I drag my thumb over the inside of her wrist once, slowly. Then I’m cupping her jaw, tilting her face, catching her mouth with mine.

God…

It feels like I’m taking a deep breath after being underwater too long.

The kiss isn’t pretty. It’s hungry and rough, a little desperate. She yanks me closer until the counter presses into her hip and my body slams against hers.

I bite her lower lip.

She gasps into my mouth.

And I lose the last piece of control I was holding on to.

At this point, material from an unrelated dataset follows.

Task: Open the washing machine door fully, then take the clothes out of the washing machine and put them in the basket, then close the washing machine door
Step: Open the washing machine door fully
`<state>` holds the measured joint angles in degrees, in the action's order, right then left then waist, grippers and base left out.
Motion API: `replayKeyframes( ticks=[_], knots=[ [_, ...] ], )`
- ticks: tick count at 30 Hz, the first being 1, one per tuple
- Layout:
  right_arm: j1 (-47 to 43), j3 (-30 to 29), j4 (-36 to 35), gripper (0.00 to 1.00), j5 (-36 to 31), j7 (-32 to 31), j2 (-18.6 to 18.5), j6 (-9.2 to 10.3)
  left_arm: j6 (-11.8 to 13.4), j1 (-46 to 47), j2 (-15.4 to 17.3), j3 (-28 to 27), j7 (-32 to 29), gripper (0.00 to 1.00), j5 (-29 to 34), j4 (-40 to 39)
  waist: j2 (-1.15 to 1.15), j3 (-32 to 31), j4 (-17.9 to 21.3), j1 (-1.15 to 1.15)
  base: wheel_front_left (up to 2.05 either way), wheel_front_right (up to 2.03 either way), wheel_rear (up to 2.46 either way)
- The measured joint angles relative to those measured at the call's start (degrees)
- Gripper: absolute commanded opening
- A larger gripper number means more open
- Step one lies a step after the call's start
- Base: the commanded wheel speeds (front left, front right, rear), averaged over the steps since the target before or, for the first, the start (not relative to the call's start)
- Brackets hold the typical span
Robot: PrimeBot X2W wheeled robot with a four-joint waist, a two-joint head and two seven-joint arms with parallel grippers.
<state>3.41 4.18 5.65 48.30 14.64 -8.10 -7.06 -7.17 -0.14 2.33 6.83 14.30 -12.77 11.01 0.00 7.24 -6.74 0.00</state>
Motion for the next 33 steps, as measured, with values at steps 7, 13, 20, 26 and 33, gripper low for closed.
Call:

I slide my hands over her body, caressing her waist, her ribs, the curve under her breast. I’m both greedy and reverent. At least I try to be.

I can be both.

“God, amber,” I breathe against her mouth. “I tried to do it right, and all I did was make it worse.”

Her laugh shivers through me. “You’re doing it right now.”

“Then I’m not stopping.”

I kiss her deeper, touch my tongue to hers, slide it around every crevice of her sweet mouth. She answers with a soft sound that punches right through my ribs.

The phone on the counter vibrates again, but the noise feels far away, like something happening in another cabin, in another life.

I lift her onto the edge of the counter. She parts her knees, and I push my hips in. I stroke her neck, feel her thundering pulse.

“Tell me to stop,” I say again, because I’m not the guy I was in the barn, and I need the words to draw the line we keep stepping over.